How do I rebuild trust in people and institutions after being scammed?
Rebuilding trust after a scam is a gradual process that involves distinguishing healthy caution from excessive fear, re-engaging with social connections, and taking small positive steps that restore confidence in your own judgement.
Last reviewed: 10 June 2026
Explanation
One of the lasting harms a scam can cause is damage to a person's capacity to trust — in other people, in institutions, and in their own judgement. This is a normal response to betrayal, but when it becomes generalised and prevents ordinary life functioning, it benefits from active attention.
Psychologists suggest a calibrated approach: rather than abandoning all caution or surrendering entirely to distrust, gradually testing trust in low-stakes situations builds confidence. Reconnecting with people whose trustworthiness is already established — old friends, family members with a track record of reliability — is a good starting point.
For institutions, learning about the specific safeguards and regulations that exist (deposit protection, fraud reimbursement rights, ombudsman services) can help replace vague fear with accurate, manageable risk assessment. Understanding that legitimate organisations have specific identifying characteristics helps distinguish them from fraudsters.
If distrust is pervasive, causing significant distress, or affecting your ability to work or maintain relationships, professional support from a counsellor or therapist familiar with fraud trauma can be genuinely transformative. Recovery is possible.
Common red flags
- You are unable to use banking or financial services at all out of fear
- You are distrusting everyone, including people with a long track record of reliability
- You are making financial decisions based entirely on fear rather than reasonable assessment
- Mistrust is affecting close relationships or work functioning
What to do now
- Identify one low-risk financial or social interaction you can test trust in
- Learn specifically what protections exist (deposit protection, fraud refund rights) to replace vague fear
- Reconnect with established trusted relationships as a foundation
- Speak with a therapist if distrust is causing significant functional impairment
- Seek out fraud survivor communities where others share their recovery experiences
Frequently asked questions
Is it reasonable to be permanently more cautious after a scam?
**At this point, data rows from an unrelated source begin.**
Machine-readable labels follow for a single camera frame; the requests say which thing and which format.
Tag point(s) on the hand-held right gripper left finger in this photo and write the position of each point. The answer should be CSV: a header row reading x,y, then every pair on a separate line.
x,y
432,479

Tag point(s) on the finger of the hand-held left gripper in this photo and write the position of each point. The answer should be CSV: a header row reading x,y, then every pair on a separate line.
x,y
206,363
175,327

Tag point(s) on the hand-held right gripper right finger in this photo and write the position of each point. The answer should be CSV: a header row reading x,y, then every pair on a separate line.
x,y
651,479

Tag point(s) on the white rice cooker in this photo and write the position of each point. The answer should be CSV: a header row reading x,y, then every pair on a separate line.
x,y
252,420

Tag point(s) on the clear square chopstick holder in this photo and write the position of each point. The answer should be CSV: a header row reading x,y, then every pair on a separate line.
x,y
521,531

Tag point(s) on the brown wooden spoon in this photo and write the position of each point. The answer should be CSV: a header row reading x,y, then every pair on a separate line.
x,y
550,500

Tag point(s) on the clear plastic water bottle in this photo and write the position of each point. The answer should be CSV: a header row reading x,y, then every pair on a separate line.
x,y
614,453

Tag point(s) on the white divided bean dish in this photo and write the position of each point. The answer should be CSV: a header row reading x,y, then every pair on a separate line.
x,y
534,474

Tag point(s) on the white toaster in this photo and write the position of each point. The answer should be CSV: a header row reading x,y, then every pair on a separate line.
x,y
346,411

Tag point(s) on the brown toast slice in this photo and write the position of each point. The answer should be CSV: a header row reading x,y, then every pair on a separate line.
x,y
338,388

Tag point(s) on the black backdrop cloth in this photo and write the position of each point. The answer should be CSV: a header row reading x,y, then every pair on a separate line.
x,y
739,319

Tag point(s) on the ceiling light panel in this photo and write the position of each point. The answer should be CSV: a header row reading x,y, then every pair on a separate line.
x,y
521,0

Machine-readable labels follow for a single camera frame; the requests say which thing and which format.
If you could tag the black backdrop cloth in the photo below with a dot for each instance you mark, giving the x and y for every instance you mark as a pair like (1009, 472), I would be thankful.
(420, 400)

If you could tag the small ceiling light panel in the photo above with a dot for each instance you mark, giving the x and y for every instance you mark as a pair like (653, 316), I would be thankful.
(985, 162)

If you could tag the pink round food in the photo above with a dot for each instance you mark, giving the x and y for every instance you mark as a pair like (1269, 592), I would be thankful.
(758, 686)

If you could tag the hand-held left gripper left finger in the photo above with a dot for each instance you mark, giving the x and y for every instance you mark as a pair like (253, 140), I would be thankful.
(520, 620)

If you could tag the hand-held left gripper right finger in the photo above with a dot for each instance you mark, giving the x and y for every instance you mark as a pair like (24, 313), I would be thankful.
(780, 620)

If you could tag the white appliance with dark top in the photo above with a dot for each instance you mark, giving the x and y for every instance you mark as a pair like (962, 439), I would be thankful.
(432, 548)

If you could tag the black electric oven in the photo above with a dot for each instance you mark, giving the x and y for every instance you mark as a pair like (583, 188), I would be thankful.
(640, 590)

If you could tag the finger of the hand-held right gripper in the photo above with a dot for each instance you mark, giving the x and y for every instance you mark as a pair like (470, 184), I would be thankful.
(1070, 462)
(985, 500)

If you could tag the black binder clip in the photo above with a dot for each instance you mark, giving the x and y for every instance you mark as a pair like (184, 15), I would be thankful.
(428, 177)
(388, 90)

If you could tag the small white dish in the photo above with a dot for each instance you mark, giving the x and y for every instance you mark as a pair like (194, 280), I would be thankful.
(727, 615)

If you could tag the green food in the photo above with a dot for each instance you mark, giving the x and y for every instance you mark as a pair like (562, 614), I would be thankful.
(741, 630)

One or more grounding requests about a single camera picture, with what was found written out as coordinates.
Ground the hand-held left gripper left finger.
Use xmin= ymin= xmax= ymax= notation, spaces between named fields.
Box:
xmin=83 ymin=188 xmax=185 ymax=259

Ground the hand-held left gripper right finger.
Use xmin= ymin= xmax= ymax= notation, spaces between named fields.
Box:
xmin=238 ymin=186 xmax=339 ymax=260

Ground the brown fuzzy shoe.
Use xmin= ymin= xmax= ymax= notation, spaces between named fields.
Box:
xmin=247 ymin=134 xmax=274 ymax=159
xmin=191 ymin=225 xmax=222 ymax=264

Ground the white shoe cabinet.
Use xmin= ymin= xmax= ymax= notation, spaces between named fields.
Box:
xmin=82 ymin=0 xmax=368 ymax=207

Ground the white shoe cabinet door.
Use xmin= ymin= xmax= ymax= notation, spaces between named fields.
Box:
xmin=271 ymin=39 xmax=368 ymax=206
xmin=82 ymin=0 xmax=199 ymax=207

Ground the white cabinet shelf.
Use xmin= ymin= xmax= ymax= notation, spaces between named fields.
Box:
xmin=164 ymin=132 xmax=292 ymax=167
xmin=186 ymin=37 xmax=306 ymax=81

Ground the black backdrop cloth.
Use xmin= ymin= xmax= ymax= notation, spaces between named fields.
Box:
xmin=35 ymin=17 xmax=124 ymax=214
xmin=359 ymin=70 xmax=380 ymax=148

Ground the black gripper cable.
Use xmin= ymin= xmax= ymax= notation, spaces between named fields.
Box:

A degree of heightened caution is reasonable and even beneficial — being aware of common fraud patterns, verifying identities before paying, and slowing down when urged to act quickly are protective behaviours. The goal is calibrated vigilance, not paralysing distrust.
What if I was scammed by someone I knew personally?
Fraud by a known person — a friend, family member, or colleague — is particularly damaging to trust because the foundation of the relationship itself was exploited. These situations often benefit from professional therapeutic support as well as the same legal and financial recourse available for any fraud.